There is a critical clinical need for a noninvasive high-resolution imaging technology for early cancer detection and guidance of biopsy in internal organs. Two-photon fluorescence (TPF) and second harmonic generation (SHG) microscopy is a powerful technology to address the above clinical need by providing structural and biochemical/metabolic information about biological tissues at subcellular resolution without the need for tissue removal or external fluorescent agents. However, its in vivo clinical application remains extremely limited due to the lack of a miniature technology platform. The objective of this multidisciplinary proposal is to develop an all-fiber-optic scanning endomicroscopy technology which is able to bring TPF/SHG microscopy to clinic for internal organ imaging. It involves 5 partners with 2 from academia and 3 from industry. The proposed technology will integrate all essential functions of a scanning laser microscope into a single flexible fiber-optic probe of a small diameter (~2.4-3.4 mm), with built-in mechanisms for femtosecond pulse delivery, dispersion management, nonlinear effect suppression, beam focusing, rapid 2D raster beam scanning, TPF/SHG collection, and focus tracking (or depth scanning). The small size permits its integration with a standard red-flagging technology (such as a gastroscope). In this proposal, we plan to tackle the major challenges in developing such an endomicroscopy technology and evaluate its feasibility for subcellular resolution imaging and for cancer detection.

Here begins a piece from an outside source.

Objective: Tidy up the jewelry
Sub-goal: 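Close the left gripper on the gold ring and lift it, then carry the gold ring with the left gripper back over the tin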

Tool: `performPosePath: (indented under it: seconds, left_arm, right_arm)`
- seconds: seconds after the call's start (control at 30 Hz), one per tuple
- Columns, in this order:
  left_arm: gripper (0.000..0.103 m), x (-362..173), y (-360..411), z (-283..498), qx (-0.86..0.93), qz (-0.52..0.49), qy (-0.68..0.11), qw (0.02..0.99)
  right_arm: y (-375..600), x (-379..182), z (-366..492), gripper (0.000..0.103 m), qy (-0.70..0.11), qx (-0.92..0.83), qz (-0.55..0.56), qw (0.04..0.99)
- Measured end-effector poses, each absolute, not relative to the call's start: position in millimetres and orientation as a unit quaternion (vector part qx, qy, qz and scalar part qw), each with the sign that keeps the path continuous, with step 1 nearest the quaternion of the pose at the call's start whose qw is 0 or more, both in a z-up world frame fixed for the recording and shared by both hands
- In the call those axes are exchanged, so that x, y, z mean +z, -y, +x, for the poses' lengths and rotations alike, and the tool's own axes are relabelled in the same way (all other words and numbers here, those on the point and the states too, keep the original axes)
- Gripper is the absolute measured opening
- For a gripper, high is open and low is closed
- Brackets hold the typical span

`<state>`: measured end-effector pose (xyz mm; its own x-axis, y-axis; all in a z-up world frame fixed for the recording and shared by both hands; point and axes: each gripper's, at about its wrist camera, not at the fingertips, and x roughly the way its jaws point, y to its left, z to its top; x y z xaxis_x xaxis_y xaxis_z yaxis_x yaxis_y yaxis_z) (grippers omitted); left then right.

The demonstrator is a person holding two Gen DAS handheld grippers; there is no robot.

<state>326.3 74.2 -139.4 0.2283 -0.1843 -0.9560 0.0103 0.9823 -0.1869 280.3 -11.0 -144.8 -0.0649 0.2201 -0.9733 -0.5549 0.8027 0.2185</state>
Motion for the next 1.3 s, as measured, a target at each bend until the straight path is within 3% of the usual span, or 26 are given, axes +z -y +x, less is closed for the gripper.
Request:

The Specific Aims are to: (1) Develop new double-clad fibers (DCF) of a pure silica core, large inner clad and numerical aperture to dramatically suppress the in-fiber TPF/SHG background (e.g. by 50 folds) and improve TPF/SHG collection efficiency (e.g. by ~15 folds) over commercially available DCFs; (2) Develop a super-achromatic microlens of a 2.1mm diameter and 0.6 NA to improve the TPF/SHG collection efficiency by at least 20 folds over a GRIN lens; (3) Explore a novel approach based on high-order mode DCFs to suppress nonlinear effects in optic fiber and improve TPF/SHG excitation probability; (4) Develop novel MEMS scanners of a small footprint (1.6 x 1.6 mm) and an extremely low drive voltage (10V max) to achieve rapid 2D raster beam scanning and real-time focus tracking. A fully integrated endomicroscope with customized DCFs, microlens and MEMS scanners will be developed, capable of 3D TPF/SHG imaging; (5) Conduct in vivo endoscopic TPF/SHG imaging of swine esophagus to evaluate the performance, and design, engineering and operation issues of the scanning probe; and (6) Evaluate the feasibility of the proposed technology for cancer detection and tumor margin identification using ex vivo human esophagus specimens, and correlate TPF/SHG endomicroscopy images with corresponding histology. The significance of the proposed research is to translate the powerful TPF/SHG microscopy technology to clinical practice for cancer detection and image-guided biopsy in internal organs, and enable noninvasive real-time visualization of tissue histopathology in situ to significantly improve diagnostic and biopsy yields. In addition, the proposed endomicroscopy technology will also be applicable (although outside the scope of this proposal) to many other clinical scenarios such as for guidance of surgical interventions and for in vivo assessment of metabolic function of living tissues.
The objective of this multidisciplinary proposal is to develop and test an all-fiber-optic 3D scanning endomicroscopy technology, which can bring the powerful bench-top TPF/SHG microscopy technology to clinical practice for imaging internal organs (such as the gastrointestinal tract) that was not previously possible with TPF/SHG microscopy. The proposed technology can function in a form of 'optical biopsy' by providing structural and biochemical/metabolic information about biological tissues at subcellular resolution without the need for tissue removal or external fluorescent agents. Successful completion of the proposed research will bring us a new tool, which enables visualization of histopathology in situ and improves our capability for early cancer detection, tumor margin identification, and guidance of biopsy and interventions.